As the race began, Zuk quickly established his lead over the pack. Kimberlin tried to stay close. At the 800 meter mark, however, Kimberlin had already fallen 5 seconds behind the 10 minute pace. As Northern’s coach, Jeff McNeil yelled encouragement to Kimberlin, spectators and athletes saw Zuk turn and say something to the Northern runner. Some thought that he was taunting him. Lakeland and Northern are fierce rivals in every sport. But anyone that knows Garret Zuk knew that nothing could be further from the truth. What the Bogey Lake nemesis and state champion was saying to Kimberline was, “Stay on my shoulder and I’ll get you there”.

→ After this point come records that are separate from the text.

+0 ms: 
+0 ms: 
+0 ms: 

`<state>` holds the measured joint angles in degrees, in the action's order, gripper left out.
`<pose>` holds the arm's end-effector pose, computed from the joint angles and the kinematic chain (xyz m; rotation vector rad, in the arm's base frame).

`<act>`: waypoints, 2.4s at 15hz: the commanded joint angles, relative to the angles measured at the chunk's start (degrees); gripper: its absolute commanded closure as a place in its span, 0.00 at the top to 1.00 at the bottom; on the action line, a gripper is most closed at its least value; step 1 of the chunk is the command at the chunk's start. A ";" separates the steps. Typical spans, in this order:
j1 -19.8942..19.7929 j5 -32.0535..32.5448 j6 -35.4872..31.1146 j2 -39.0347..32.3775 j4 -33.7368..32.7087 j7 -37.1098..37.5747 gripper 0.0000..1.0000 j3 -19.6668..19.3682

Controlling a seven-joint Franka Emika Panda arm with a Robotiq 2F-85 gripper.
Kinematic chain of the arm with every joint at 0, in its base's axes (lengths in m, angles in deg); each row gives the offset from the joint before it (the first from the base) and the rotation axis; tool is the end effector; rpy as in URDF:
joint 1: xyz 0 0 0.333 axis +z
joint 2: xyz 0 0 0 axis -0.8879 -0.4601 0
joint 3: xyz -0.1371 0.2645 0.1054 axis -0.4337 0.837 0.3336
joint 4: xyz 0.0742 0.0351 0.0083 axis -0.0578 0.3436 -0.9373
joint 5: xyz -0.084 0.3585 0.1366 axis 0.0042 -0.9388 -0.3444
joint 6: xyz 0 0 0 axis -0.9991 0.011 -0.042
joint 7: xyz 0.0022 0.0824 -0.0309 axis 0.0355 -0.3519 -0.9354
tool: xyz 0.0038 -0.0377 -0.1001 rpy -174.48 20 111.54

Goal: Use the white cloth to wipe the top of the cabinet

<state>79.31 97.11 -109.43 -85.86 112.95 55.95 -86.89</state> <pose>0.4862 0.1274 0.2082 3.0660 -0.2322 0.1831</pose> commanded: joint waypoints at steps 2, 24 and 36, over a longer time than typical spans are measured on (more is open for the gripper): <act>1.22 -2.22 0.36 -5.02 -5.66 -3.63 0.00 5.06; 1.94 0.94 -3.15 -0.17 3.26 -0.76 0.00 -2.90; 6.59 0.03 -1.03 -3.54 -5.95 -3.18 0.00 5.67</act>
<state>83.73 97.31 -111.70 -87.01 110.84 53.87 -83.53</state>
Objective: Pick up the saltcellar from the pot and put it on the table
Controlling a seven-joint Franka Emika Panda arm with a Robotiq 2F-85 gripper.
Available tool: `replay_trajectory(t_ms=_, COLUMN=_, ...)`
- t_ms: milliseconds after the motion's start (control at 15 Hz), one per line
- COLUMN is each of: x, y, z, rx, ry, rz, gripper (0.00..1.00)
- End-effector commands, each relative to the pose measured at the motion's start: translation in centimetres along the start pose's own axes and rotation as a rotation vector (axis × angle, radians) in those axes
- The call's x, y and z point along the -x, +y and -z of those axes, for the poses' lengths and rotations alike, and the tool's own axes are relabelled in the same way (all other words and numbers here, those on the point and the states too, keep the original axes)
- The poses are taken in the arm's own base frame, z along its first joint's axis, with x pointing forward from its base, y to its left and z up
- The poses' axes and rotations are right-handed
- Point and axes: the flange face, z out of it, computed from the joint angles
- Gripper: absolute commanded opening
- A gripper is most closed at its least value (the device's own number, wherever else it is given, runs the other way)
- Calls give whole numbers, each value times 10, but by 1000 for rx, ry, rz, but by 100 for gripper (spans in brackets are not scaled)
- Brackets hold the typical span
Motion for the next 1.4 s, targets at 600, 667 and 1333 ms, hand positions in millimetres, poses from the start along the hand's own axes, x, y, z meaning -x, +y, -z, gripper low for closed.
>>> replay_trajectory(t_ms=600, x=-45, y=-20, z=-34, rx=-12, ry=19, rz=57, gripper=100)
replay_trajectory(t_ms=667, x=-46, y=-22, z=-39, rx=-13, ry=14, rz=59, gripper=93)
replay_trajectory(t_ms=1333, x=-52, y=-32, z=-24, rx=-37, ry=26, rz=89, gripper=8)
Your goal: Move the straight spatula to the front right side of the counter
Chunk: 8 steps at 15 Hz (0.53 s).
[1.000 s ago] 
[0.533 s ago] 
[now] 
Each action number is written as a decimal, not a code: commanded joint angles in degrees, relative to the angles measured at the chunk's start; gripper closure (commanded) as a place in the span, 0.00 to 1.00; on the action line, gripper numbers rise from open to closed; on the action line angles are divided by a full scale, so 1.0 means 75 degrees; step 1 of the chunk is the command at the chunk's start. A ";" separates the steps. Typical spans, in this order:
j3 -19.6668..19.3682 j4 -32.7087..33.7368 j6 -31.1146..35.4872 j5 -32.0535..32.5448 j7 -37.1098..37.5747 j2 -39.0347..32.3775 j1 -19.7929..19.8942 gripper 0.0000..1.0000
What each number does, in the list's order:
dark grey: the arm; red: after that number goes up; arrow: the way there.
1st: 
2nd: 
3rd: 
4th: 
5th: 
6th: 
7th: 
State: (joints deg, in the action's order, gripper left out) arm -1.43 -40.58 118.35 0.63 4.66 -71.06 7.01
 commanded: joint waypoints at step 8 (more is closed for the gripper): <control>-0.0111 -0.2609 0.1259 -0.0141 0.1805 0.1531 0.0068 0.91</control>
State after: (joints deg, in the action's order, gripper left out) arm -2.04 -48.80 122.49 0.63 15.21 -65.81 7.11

Unbelievably, for the next six laps of the 3200, Zuk paced Kimberlin, encouraging him the entire race. Kimberlin had to push and Zuk kept the pace 5-10 yards ahead of him the whole race. It became evident to those that watched at that point what Zuk was doing and spectators began to cheer them on as Kimberlin’s 10 minute goal began to appear achievable. As the competitors lapped other runners, Zuk took the opportunity to cheer them on as well, encouraging their maximum performance.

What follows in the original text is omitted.